Pepper at Google I/O 2016

What is it that distinguishes robots from humans?

Robotic behaviour, as opposed to human behaviour, is based largely on a sense-plan-act paradigm, which is based on a considerable amount of processing, based on an ideal model of the world around. Humans, however, do a lot of things reflexively, and much faster than their robotic counterparts, without very little pre-planning.

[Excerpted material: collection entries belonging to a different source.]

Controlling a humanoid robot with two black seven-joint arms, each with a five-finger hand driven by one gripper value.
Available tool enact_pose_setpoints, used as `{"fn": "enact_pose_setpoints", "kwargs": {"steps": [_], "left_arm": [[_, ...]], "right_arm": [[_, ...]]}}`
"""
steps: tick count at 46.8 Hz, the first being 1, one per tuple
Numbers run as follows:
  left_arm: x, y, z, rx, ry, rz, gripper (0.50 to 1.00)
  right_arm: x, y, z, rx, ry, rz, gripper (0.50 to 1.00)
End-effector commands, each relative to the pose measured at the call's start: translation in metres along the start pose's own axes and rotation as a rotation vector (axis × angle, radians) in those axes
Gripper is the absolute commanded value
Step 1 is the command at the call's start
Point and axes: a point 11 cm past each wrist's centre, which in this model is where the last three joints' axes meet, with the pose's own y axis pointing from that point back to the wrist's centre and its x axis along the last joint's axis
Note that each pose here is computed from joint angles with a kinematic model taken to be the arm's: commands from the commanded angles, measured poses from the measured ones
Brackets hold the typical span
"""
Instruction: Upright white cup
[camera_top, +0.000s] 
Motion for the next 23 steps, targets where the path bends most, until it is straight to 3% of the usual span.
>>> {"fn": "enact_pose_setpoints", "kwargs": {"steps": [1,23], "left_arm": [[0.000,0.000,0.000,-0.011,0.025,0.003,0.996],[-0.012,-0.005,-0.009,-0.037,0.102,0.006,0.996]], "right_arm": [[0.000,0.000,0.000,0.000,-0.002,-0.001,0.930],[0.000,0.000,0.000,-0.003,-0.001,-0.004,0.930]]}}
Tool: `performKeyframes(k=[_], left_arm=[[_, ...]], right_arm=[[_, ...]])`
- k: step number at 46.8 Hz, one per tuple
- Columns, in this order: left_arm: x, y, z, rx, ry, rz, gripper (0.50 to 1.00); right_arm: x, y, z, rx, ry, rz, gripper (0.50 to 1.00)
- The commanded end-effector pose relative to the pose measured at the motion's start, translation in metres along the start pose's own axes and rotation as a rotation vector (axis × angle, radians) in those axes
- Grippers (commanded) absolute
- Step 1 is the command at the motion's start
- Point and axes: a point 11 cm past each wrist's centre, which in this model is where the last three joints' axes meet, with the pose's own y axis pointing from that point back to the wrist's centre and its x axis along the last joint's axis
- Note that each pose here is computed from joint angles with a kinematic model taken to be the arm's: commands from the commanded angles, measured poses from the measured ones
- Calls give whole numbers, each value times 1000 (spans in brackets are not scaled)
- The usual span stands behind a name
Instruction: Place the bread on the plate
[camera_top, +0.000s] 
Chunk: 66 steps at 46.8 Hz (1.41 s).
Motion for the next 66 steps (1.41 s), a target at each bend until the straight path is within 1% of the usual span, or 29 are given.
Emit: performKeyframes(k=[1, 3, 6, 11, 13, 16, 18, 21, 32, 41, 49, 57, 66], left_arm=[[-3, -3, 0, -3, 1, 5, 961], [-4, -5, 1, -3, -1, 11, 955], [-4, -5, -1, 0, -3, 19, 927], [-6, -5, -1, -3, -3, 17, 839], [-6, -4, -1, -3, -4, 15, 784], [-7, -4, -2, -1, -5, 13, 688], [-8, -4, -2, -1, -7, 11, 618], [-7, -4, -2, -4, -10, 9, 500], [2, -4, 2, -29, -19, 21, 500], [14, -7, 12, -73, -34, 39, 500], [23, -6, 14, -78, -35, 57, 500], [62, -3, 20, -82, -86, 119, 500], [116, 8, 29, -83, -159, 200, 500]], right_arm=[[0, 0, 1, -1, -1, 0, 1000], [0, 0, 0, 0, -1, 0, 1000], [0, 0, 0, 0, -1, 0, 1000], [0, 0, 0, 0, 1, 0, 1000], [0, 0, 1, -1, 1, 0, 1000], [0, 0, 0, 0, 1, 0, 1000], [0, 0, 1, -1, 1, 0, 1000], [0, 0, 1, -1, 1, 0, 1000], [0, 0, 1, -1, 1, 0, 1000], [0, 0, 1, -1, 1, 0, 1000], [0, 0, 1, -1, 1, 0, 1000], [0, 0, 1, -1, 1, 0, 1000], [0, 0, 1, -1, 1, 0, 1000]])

Take, for example, the act of serving a tennis ball. As long as the ball is in the air, the tennis player continuously keeps track of its motion, and makes small, but fast corrections, so that, in the end, the racket hits the ball perfectly. It is this feedback mechanism that’s instinctively a part of human and animal behaviour that the researchers in the field of robotics are trying to mimic. Although servoing and feedback control have been studied substantially in robotics, the question of how to define the right sensory cue remains exceptionally challenging, especially for rich modalities such as vision. So instead of choosing the cues by hand, we can program a robot to acquire them on its own from scratch, by learning from extensive experience in the real world. In the process, they make use of deep convolutional neural networks (CNNs), and continuous feedback.

Google has been extremely proactive in investing in DL research. They are known to be exploring methods of integrating deep learning into their recently developed self-driving cars. It is believed that the use of such techniques are going to improve image recognition substantially. Another research group (at UC, Berkeley) has reportedly developed a robot that can learn to walk on its own, just like a human child. This robot, aptly named Darwin, is hopefully just the beginning of the era of ultra-smart robotics.

The days ahead sure promise to be exciting for us robotics enthusiasts!